Quran Index and A.J. Arberry
Indexing is interesting work. From the outside, it may appear to be more tedium than anything else. But, of course, that's untrue. The decision-making involved in indexing a scripture involves exegesis, supported by the detailed (tedium, if you want) work. Forethought has to go into an index like this before actually flipping page by page to pick out the entries that fall under the various headings and subheading of the index. These headings are, for the most part, selected according to the emphases of the Quran itself, whether they are frequently mentioned or produced only once.
But I do want to say something about an intangible dynamic that showed itself during this experience: since the work is in English, you have to trust your intuitive feel as to what an American (or any native English-speaking) reader will want to look up and understand about the Quran. This is as important as the detailed work itself; in fact, it drives the work. It involves a mixture of things that range from psychology, trust of one’s experience, and a connection with the people whom you're implicitly inviting to engage your work.

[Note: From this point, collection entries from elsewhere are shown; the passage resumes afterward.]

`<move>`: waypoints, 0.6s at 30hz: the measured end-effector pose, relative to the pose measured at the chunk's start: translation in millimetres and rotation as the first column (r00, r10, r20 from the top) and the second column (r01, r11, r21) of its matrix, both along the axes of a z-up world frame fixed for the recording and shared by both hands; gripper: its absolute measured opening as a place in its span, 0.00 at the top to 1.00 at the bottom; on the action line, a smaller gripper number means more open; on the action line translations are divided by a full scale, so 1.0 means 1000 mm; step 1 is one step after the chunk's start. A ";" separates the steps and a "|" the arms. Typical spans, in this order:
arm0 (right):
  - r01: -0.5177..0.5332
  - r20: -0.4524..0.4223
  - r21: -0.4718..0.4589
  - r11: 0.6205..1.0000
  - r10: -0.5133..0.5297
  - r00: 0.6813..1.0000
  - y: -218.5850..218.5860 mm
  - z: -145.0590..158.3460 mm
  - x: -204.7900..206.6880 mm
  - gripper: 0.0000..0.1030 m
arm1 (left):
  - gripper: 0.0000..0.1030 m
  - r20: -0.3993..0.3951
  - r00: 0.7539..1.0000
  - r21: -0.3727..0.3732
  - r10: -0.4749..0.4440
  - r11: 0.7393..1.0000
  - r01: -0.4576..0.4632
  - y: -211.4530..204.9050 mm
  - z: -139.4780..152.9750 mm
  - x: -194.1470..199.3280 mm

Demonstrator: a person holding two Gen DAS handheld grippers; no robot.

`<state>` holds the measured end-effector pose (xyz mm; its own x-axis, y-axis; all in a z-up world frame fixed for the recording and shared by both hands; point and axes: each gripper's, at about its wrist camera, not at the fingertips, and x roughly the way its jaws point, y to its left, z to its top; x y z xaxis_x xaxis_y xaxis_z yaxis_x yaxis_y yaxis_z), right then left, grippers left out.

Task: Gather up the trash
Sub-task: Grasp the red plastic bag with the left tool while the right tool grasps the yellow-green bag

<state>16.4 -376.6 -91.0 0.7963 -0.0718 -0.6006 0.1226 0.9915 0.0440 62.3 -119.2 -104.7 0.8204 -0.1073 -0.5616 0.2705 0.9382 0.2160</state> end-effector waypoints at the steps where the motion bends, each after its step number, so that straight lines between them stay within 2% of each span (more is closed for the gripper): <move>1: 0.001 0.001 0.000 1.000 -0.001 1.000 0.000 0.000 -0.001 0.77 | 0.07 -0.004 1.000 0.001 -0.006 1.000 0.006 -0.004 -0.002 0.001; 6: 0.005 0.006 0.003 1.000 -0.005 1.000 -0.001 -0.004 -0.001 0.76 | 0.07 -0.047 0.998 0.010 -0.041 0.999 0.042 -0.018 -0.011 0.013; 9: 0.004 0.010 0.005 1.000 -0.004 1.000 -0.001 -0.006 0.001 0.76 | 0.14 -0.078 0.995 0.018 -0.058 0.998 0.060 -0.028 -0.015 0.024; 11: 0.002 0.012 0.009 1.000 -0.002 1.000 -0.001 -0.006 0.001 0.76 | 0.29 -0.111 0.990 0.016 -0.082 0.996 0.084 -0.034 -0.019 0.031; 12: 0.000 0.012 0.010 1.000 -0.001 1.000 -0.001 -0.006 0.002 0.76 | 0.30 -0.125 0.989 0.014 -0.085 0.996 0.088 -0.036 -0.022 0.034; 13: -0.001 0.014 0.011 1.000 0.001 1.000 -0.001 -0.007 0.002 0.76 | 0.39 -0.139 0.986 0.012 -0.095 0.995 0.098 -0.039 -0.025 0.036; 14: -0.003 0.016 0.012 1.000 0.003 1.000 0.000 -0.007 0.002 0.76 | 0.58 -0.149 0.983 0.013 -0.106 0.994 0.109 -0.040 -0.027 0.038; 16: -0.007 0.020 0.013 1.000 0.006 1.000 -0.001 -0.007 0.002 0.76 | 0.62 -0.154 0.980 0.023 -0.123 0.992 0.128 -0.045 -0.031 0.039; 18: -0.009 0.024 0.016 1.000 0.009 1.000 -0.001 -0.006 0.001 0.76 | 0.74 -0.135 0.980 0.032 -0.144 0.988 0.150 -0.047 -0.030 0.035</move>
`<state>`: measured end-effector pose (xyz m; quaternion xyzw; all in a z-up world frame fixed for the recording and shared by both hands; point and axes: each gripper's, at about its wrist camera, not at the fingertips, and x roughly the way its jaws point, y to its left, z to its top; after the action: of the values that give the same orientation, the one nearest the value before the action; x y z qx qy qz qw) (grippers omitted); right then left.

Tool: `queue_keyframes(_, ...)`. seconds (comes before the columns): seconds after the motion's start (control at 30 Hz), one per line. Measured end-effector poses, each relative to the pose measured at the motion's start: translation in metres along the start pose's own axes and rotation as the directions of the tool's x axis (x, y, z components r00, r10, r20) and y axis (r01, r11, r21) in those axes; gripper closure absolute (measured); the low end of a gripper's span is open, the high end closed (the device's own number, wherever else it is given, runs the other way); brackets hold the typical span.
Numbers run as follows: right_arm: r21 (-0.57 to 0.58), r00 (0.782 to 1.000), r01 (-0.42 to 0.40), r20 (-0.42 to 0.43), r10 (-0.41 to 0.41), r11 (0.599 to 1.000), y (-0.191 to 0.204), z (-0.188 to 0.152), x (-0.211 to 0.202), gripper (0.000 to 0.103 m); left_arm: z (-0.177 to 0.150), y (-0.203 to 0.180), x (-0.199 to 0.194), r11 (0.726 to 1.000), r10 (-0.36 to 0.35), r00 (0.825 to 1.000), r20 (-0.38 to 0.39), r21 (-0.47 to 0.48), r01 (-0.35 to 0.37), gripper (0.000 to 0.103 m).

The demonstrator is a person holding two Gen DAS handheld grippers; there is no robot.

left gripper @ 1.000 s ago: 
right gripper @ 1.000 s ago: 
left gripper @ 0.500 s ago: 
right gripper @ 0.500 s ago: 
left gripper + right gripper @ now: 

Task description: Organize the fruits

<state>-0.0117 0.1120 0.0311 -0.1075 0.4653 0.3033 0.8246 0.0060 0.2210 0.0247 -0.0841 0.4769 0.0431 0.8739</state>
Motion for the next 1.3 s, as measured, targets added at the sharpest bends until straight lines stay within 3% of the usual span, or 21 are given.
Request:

Emotion, trust, and experience are the necessary skill sets that have to go into the indexing of something as eminent and important as the Quran. None of this can be supplanted or ignored. You can't cover up its absence, too.
Well, to another point, the main point of this entry: I better understand the urgency that laces A.J. Arberry's introduction to his translation of the Quran completed in the 1950s. His translation is considered the best of the modern Orientialist tradition. I truly recommend his introduction as a “must read.” A. J. says:
“Over a period of many months the Koran has been my constant companion, the object of my most attentive study. Though many can certainly claim to have read the Koran, indeed over and over again, and to know it Well. I think it may be reasonably asserted that their understanding and appreciation of the book will always fall short of what may be attained by one who undertakes to translate it in full and with all possible fidelity. I had myself studied the Koran and perused it from end to end over many years, before I embarked upon making a version of it; assuredly the careful discipline of trying to find the best English equivalent for every meaning and every rhythm of the original Arabic has profoundly deepened my own penetration into the heart of the Koran, and has at the same time sharpened my awareness of its mysterious and compelling beauty. For this reason, if for no other, I think it is justifiable to adopt the unusual procedure of adding a separate preface to the second of a two-volume work. I suppose I shall never again recapture the freshness and excitement of the experience just now completed; the passing months and years will inevitably blur the image; this is the moment, or never, to attempt to record the impact which a sustained and concentrated exploration of the Koran has left on my mind and my heart.”